Given two integers X and Y where X > Y, the task is to check if there exists a prime number P such that if P is repeatedly subtracted from X then it gives Y.

Examples: 

Input: X = 100, Y = 98 
Output: Yes 
(100 – (2 * 1) = 98)
Input: X = 45, Y = 31 
Output: Yes 
(45 – (7 * 2)) = 31 
 

Naive approach: Run a loop for every integer starting from 2 to x. If a current number is a prime number, and it meets the criteria given in the question, then it is the required number.
Efficient approach: Notice that for a valid prime p, x – k * p = y or x – y = k * p. Suppose, p = 2 then (x – y) = 2, 4, 6, … (all even numbers). This means if (x – y) is even then the answer is always true. If (x – y) is an odd number other than 1, it will always have a prime factor. Either it itself is prime or it is a product of a smaller prime and some other integers. So the answer is True for all odd numbers other than 1
What if (x – y) = 1, it is neither a prime nor composite.

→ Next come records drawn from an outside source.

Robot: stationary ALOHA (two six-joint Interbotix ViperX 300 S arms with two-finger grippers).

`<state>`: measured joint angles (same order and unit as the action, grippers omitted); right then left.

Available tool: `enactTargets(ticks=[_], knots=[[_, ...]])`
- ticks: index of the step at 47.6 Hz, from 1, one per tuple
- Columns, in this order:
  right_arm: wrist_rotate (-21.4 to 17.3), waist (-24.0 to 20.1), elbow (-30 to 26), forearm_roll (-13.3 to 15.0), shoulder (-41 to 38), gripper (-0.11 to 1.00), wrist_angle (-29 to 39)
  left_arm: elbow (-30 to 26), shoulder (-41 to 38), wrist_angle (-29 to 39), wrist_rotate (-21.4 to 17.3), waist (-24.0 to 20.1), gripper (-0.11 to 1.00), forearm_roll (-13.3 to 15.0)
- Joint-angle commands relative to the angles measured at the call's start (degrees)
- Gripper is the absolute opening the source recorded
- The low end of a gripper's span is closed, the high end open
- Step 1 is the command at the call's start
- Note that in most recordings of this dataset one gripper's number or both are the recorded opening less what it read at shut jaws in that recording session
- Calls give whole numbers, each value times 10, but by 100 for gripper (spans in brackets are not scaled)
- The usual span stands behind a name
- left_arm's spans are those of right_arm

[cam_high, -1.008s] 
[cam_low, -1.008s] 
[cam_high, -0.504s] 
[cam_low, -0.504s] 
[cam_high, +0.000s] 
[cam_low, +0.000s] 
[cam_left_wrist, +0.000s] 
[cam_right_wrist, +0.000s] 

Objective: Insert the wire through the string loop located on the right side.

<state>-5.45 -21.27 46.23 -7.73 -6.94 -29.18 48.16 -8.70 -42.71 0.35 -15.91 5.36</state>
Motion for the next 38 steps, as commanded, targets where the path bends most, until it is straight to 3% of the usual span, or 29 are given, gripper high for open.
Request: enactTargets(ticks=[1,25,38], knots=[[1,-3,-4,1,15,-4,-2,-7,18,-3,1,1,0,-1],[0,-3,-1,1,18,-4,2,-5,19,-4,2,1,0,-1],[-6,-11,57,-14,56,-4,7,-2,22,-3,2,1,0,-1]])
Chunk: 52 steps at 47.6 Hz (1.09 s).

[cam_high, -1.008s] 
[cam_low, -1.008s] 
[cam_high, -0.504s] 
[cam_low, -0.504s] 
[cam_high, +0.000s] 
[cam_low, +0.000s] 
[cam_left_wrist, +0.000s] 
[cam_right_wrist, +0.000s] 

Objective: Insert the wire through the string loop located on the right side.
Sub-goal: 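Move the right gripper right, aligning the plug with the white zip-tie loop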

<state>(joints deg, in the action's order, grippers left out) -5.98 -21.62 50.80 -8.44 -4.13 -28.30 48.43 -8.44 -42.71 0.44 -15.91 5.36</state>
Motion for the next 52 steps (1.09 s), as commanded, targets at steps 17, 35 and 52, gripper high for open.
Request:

So this is the only case where the answer is false.
 

Below is the implementation of the approach:  




// C++ implementation of the approach
#include <bits/stdc++.h>
using namespace std;
 
// Function that returns true if any
// prime number satisfies
// the given conditions
bool isPossible(int x, int y)
{
 
    // No such prime exists
    if ((x - y) == 1)
        return false;
 
    return true;
}
 
// Driver code
int main()
{
    int x = 100, y = 98;
 
    if (isPossible(x, y))
        cout << "Yes";
    else
        cout << "No";
 
    return 0;
}




// Java implementation of the approach
import java.util.*;
 
class GFG
{
 
// Function that returns true if any
// prime number satisfies
// the given conditions
static boolean isPossible(int x, int y)
{
 
    // No such prime exists
    if ((x - y) == 1)
        return false;
 
    return true;
}
 
// Driver code
public static void main(String[] args)
{
    int x = 100, y = 98;
 
    if (isPossible(x, y))
        System.out.print("Yes");
    else
        System.out.print("No");
}
}
 
// This code is contributed by Rajput-Ji




# Python3 implementation of the approach
 
# Function that returns true if any
# prime number satisfies
# the given conditions
def isPossible(x, y):
 
    # No such prime exists
    if ((x - y) == 1):
        return False
 
    return True
 
# Driver code
x = 100
y = 98
 
if (isPossible(x, y)):
    print("Yes")
else:
    print("No")
 
# This code is contributed by Mohit Kumar




// C# implementation of the approach
using System;
 
class GFG
{
 
// Function that returns true if any
// prime number satisfies
// the given conditions
static bool isPossible(int x, int y)
{
 
    // No such prime exists
    if ((x - y) == 1)
        return false;
 
    return true;
}
 
// Driver code
public static void Main(String[] args)
{
    int x = 100, y = 98;
 
    if (isPossible(x, y))
        Console.Write("Yes");
    else
        Console.Write("No");
}
}
 
// This code is contributed by 29AjayKumar




<script>
// javascript implementation of the approach
 
    // Function that returns true if any
    // prime number satisfies
    // the given conditions
    function isPossible(x , y) {
 
        // No such prime exists
        if ((x - y) == 1)
            return false;
 
        return true;
    }
 
    // Driver code
     
        var x = 100, y = 98;
 
        if (isPossible(x, y))
            document.write("Yes");
        else
            document.write("No");
 
// This code contributed by umadevi9616
</script>

Output: 
Yes

 

Time Complexity: O(1)

Auxiliary Space: O(1)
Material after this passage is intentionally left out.